ASSIGNMENT »
Each entry should be copied as it stands, leaving the pictures behind.

(DATA SUPPLIED Opens)

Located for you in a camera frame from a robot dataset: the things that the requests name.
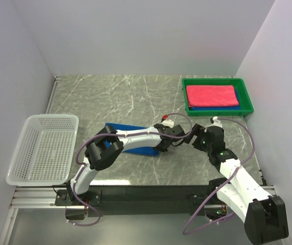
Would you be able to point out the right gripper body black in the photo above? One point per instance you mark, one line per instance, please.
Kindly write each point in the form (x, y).
(201, 143)

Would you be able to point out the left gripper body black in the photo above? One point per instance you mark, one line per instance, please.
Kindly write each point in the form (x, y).
(162, 149)

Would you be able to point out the pink towel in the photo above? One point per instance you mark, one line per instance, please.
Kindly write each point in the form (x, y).
(212, 95)

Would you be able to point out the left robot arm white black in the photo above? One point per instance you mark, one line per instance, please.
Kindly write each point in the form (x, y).
(101, 151)

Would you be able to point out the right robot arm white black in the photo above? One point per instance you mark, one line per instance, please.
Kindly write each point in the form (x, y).
(263, 215)

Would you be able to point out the green plastic tray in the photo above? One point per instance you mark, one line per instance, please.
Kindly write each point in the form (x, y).
(244, 108)

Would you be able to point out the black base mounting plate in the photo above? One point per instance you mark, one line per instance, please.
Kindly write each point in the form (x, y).
(139, 208)

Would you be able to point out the white perforated plastic basket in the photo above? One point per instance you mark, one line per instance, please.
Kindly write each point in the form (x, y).
(44, 151)

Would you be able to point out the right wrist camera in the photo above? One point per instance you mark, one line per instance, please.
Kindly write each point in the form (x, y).
(215, 122)

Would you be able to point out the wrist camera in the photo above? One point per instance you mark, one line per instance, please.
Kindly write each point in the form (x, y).
(215, 122)
(167, 122)

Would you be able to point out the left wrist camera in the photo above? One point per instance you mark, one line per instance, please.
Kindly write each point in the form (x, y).
(167, 122)

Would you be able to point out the aluminium rail frame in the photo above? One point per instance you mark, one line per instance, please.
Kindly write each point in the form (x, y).
(46, 197)

(DATA SUPPLIED Closes)

SOLUTION »
Located for you in a camera frame from a robot dataset: the things that the requests name.
Would you be able to point out the right gripper body black in the photo above? One point per instance you mark, one line per instance, please.
Kindly write each point in the form (x, y).
(201, 143)

Would you be able to point out the left gripper body black in the photo above? One point per instance you mark, one line per instance, please.
Kindly write each point in the form (x, y).
(162, 149)

Would you be able to point out the pink towel in the photo above? One point per instance you mark, one line per instance, please.
Kindly write each point in the form (x, y).
(212, 95)

Would you be able to point out the left robot arm white black in the photo above? One point per instance you mark, one line per instance, please.
Kindly write each point in the form (x, y).
(101, 151)

Would you be able to point out the right robot arm white black in the photo above? One point per instance you mark, one line per instance, please.
Kindly write each point in the form (x, y).
(263, 215)

Would you be able to point out the green plastic tray in the photo above? One point per instance you mark, one line per instance, please.
Kindly write each point in the form (x, y).
(244, 108)

Would you be able to point out the black base mounting plate in the photo above? One point per instance you mark, one line per instance, please.
Kindly write each point in the form (x, y).
(139, 208)

Would you be able to point out the white perforated plastic basket in the photo above? One point per instance you mark, one line per instance, please.
Kindly write each point in the form (x, y).
(44, 151)

Would you be able to point out the right wrist camera in the photo above? One point per instance you mark, one line per instance, please.
Kindly write each point in the form (x, y).
(215, 122)

Would you be able to point out the wrist camera in the photo above? One point per instance you mark, one line per instance, please.
Kindly write each point in the form (x, y).
(215, 122)
(167, 122)

Would you be able to point out the left wrist camera in the photo above? One point per instance you mark, one line per instance, please.
Kindly write each point in the form (x, y).
(167, 122)

Would you be able to point out the aluminium rail frame in the photo above? One point per instance you mark, one line per instance, please.
Kindly write each point in the form (x, y).
(46, 197)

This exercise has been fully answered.